Pakaian adat kebesaran / Penghulu.
Pakaian Penghulu merupakan pakaian kebesaran dalam adat Minangkabau dan tidak semua orang dapat memakainya. Di samping itu pakaian tersebut bukanlah pakaian harian yang seenaknya dipakai oleh seorang penghulu, melainkan sesuai dengan tata cara yang telah digariskan oleh adat. Pakaian penghulu merupakan seperangkat pakaian yang terdiri dari
Destar
Deta atau Destar adalah tutup kepala atau sebagai perhiasan kepala tutup kepala bila dilihat pada bentuknya terbagi pula atas beberapa bahagian sesuai dengan sipemakai, daerah dan kedudukannya.Destar raja
Alam bernama “dandam tak sudah”
(dendam tak sudah). Penghulu memakai deta gadang (destar besar) atau saluak batimbo (seluk bertimba). Deta Indomo Saruaso bernama Deta Ameh (destar emas). Deta raja di pesisir bernama cilieng manurun (ciling menurun).
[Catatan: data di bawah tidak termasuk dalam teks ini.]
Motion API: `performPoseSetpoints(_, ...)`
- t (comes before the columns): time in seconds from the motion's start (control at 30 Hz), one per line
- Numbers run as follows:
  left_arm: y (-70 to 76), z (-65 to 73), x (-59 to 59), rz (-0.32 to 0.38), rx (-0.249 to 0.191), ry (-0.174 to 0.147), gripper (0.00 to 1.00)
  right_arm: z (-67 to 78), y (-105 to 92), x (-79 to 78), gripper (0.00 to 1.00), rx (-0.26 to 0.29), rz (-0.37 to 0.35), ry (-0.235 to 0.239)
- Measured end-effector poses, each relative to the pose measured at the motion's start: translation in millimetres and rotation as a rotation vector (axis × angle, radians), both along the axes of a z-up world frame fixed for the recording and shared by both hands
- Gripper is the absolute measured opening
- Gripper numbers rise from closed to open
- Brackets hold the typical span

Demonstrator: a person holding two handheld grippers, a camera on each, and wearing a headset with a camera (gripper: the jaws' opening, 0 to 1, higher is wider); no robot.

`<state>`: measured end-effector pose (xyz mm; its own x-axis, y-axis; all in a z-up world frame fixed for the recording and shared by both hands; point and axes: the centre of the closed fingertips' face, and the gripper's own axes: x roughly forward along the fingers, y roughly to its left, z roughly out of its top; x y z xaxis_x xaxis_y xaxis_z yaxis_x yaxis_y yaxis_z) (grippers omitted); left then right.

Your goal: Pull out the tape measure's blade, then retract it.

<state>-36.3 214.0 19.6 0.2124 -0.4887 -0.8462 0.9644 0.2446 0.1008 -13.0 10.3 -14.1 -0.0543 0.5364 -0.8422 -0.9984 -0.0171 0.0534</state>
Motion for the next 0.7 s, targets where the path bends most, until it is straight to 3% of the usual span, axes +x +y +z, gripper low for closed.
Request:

Destar atau seluk yang melilit di kepala penghulu seperti kulit yang menunjukkan isi dengan pengertian destar membayangkan apa yang terdapat dalam kepala seorang penghulu. Destar mempunyai kerut, merupakan banyak undang-undang yang perlu diketahui oleh penghulu dan sebanyak kerut dester itu pulalah hendaknya akal budi seorang penghulu dalam segala lapangan. Jika destar itu dikembangkan, kerutnya mesti lebar. Demikianlah paham penghulu itu hendaklah lebar pula sehingga sanggup melaksanakan tugasnya sampai menyelamatkan anak kemenakan, korong kampung dan nagari. Kerutan destar juga memberi makna, bahawa seorang penghulu sebelum berbicara atau berbuat hendaklah mengerutkan kening atau berfikir terlebih dahulu dan jangan tergesa-gesa.